— WHAT TO DO —
Look through the entries and report how many lines include the word "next". Give the number alone.

Stored dataset items:
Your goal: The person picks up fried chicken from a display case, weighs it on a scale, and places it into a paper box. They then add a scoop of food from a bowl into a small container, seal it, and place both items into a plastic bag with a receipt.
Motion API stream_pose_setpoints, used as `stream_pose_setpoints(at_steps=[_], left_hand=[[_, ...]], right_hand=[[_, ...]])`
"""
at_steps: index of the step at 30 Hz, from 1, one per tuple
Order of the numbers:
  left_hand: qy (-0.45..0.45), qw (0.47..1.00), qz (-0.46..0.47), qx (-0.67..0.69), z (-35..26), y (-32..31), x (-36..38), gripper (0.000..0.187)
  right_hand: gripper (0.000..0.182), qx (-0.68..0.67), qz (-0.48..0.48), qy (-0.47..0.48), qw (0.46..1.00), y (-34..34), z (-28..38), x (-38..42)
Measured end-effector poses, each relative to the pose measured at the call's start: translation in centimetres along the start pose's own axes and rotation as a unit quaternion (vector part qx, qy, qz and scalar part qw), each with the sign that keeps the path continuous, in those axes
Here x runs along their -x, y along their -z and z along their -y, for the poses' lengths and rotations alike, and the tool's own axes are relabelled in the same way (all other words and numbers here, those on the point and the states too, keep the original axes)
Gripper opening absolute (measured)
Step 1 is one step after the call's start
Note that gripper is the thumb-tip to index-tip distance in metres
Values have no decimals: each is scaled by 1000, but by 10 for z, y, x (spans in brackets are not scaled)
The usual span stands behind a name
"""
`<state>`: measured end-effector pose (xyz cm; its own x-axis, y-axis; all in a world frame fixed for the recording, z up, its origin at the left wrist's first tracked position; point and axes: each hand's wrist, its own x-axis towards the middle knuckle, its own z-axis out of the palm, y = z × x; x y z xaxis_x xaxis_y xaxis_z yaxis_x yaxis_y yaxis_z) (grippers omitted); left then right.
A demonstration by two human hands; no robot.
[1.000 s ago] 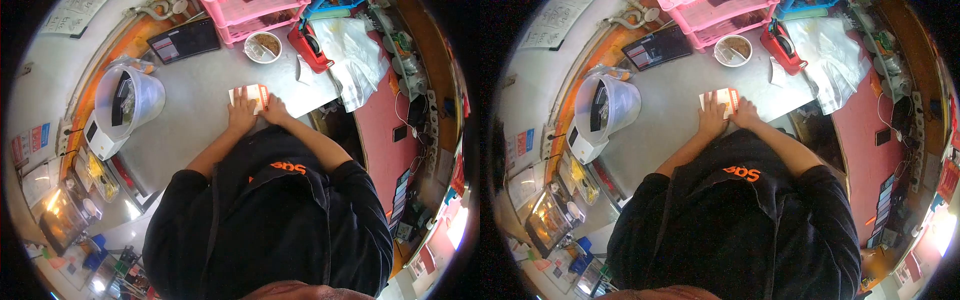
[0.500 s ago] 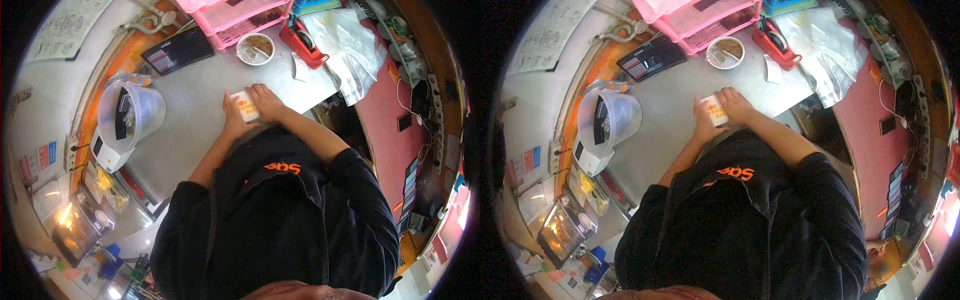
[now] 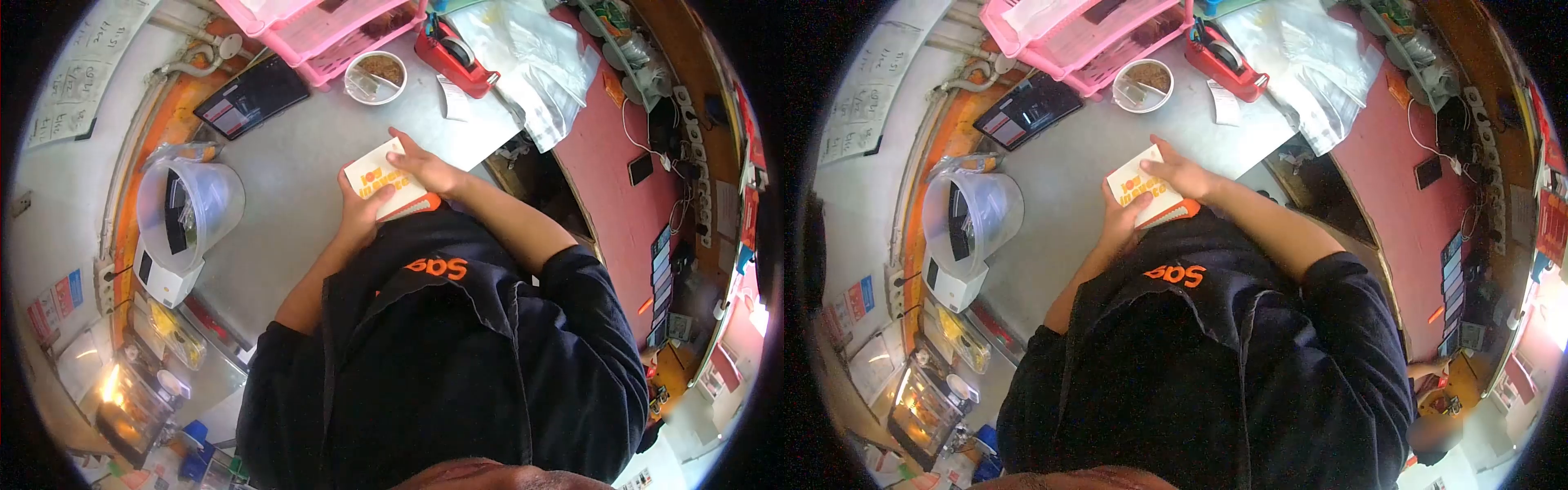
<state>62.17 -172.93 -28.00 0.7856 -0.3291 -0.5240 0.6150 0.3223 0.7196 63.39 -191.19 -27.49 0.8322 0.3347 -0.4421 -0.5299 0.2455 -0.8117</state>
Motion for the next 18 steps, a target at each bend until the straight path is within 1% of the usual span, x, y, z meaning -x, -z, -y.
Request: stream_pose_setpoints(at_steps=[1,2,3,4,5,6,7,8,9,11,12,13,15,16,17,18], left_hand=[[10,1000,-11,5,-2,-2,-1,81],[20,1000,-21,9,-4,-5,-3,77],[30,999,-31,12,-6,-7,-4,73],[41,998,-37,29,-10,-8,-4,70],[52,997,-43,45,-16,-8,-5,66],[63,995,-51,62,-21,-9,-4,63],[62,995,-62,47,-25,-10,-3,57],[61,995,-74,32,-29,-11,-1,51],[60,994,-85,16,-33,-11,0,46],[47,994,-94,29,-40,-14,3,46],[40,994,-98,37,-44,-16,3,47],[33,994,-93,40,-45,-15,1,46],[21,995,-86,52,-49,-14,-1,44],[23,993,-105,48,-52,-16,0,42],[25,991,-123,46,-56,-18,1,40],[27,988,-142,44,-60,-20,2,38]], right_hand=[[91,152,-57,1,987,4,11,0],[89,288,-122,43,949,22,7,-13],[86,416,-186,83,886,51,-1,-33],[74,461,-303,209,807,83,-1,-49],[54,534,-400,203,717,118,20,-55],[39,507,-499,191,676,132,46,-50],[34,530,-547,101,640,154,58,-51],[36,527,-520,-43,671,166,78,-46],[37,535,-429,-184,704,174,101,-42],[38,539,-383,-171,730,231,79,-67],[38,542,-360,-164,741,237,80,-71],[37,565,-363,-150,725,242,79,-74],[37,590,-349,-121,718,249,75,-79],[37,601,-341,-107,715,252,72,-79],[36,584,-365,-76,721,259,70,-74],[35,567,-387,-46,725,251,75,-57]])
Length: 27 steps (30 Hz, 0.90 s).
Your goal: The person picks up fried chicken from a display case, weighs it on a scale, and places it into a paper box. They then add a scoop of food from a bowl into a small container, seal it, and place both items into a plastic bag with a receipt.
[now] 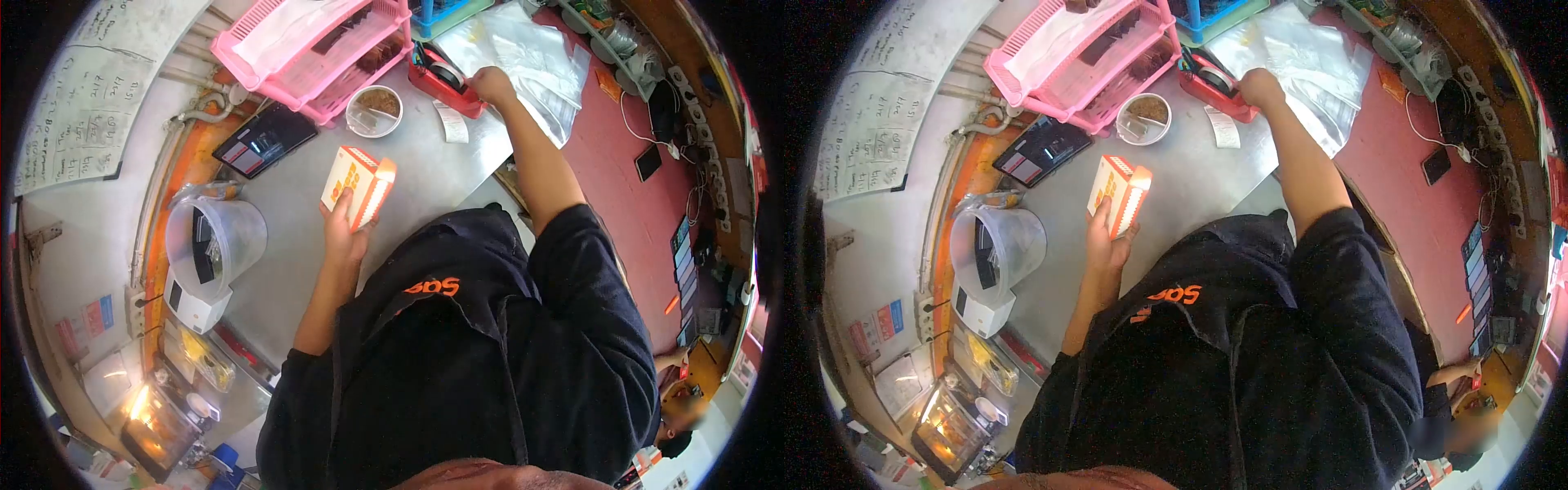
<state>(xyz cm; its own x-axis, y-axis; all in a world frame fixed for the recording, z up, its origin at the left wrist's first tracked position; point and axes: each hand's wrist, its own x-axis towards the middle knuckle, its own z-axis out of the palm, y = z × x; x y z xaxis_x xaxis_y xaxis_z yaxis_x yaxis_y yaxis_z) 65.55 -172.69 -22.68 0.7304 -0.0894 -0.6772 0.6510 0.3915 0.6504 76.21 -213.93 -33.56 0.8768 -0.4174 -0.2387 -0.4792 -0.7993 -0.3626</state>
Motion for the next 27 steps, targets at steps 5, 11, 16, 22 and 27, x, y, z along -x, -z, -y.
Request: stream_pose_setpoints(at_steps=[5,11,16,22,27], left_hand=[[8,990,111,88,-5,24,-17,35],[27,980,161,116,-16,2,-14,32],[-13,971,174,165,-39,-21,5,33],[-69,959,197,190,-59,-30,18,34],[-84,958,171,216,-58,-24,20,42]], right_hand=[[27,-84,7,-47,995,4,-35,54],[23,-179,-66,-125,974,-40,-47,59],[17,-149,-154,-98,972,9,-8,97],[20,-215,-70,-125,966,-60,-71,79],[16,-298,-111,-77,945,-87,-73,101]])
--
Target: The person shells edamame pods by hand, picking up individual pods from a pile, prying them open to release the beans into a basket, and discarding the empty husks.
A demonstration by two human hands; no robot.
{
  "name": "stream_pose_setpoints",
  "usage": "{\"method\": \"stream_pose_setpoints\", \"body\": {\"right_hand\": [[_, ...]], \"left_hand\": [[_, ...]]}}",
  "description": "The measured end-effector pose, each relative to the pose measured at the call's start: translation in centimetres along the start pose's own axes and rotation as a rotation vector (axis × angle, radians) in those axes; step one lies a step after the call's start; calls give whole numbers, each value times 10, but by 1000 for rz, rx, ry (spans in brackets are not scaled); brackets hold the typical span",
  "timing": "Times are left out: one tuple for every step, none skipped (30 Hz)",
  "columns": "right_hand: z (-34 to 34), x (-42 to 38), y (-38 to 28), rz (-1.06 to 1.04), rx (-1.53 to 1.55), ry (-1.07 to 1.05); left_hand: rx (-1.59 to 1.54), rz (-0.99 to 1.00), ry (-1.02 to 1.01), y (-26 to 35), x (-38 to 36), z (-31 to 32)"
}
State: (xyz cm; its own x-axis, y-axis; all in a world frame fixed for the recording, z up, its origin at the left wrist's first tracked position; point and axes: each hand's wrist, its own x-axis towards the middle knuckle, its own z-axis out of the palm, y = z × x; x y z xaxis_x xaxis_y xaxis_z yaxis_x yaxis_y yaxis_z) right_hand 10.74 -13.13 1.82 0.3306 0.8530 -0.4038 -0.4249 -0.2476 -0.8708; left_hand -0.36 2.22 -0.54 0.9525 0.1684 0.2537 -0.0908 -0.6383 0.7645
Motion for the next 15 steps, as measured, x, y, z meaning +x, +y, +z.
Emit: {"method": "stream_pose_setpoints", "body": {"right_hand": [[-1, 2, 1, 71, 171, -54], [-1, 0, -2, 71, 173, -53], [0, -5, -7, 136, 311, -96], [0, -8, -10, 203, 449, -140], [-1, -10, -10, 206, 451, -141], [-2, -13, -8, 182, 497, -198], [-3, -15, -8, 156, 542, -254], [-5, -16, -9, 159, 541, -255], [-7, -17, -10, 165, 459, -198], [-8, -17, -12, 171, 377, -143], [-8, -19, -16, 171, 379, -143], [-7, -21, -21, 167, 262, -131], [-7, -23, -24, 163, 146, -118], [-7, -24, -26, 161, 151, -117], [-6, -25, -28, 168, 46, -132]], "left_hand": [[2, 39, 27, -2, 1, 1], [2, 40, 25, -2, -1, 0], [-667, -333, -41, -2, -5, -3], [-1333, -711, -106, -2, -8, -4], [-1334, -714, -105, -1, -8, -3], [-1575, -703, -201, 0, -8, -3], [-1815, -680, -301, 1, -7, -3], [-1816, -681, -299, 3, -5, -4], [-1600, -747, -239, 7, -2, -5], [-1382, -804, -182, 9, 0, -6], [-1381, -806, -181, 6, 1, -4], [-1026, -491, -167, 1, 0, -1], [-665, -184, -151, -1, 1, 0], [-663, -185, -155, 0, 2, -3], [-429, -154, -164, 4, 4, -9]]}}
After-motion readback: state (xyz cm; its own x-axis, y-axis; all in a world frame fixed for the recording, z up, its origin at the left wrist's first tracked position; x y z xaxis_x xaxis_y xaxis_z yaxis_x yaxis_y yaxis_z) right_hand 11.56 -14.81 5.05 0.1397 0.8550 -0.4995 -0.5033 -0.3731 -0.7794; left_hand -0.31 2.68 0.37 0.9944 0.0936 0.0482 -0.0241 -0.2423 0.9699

— SOLUTION BELOW —
3